What to work on
Everything from the top of the data below through the line with "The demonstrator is" should be duplicated exactly, and nothing past it.

------------------------------

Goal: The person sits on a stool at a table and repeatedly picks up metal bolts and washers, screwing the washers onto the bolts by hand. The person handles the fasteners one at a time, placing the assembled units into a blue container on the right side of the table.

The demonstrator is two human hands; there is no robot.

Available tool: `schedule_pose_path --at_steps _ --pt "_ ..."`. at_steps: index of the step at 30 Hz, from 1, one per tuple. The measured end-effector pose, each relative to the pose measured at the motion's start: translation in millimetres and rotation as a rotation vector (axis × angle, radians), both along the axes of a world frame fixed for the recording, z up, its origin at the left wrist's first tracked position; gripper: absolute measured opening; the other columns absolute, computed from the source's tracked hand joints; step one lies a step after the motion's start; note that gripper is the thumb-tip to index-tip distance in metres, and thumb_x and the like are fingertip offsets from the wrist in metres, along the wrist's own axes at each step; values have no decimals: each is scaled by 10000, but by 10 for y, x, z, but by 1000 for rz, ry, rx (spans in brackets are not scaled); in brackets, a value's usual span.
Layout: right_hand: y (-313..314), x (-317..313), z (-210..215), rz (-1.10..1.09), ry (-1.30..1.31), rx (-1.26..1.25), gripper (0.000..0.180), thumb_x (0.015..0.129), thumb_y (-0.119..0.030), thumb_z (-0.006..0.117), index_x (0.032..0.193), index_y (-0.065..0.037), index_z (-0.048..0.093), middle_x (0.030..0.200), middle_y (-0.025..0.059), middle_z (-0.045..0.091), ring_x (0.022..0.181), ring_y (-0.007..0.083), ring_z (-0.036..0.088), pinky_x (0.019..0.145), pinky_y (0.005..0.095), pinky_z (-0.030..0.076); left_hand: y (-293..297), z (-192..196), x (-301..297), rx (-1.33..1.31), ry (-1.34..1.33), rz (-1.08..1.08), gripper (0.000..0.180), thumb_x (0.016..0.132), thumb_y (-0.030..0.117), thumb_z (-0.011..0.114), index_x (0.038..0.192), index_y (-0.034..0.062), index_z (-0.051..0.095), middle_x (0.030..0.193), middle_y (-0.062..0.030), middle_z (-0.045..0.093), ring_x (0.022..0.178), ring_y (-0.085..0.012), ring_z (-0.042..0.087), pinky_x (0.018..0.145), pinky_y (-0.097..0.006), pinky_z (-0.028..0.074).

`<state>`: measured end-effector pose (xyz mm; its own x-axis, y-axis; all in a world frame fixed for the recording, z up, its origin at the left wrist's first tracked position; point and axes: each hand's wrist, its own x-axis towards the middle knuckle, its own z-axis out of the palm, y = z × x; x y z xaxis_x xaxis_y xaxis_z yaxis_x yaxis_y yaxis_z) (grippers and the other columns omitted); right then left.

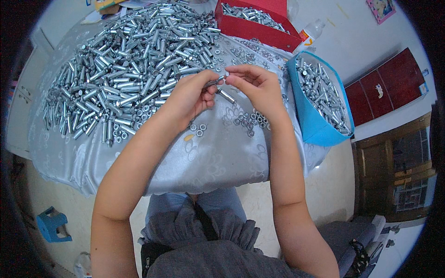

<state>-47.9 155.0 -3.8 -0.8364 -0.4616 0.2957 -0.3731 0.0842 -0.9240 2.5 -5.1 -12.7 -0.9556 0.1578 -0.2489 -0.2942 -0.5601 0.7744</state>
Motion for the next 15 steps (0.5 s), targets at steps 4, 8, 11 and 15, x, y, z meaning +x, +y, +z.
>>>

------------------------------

Your response
Goal: The person sits on a stool at a table and repeatedly picks up metal bolts and washers, screwing the washers onto the bolts by hand. The person handles the fasteners one at a time, placing the assembled units into a blue container on the right side of the table.

The demonstrator is two human hands; there is no robot.

The given output is the complete response.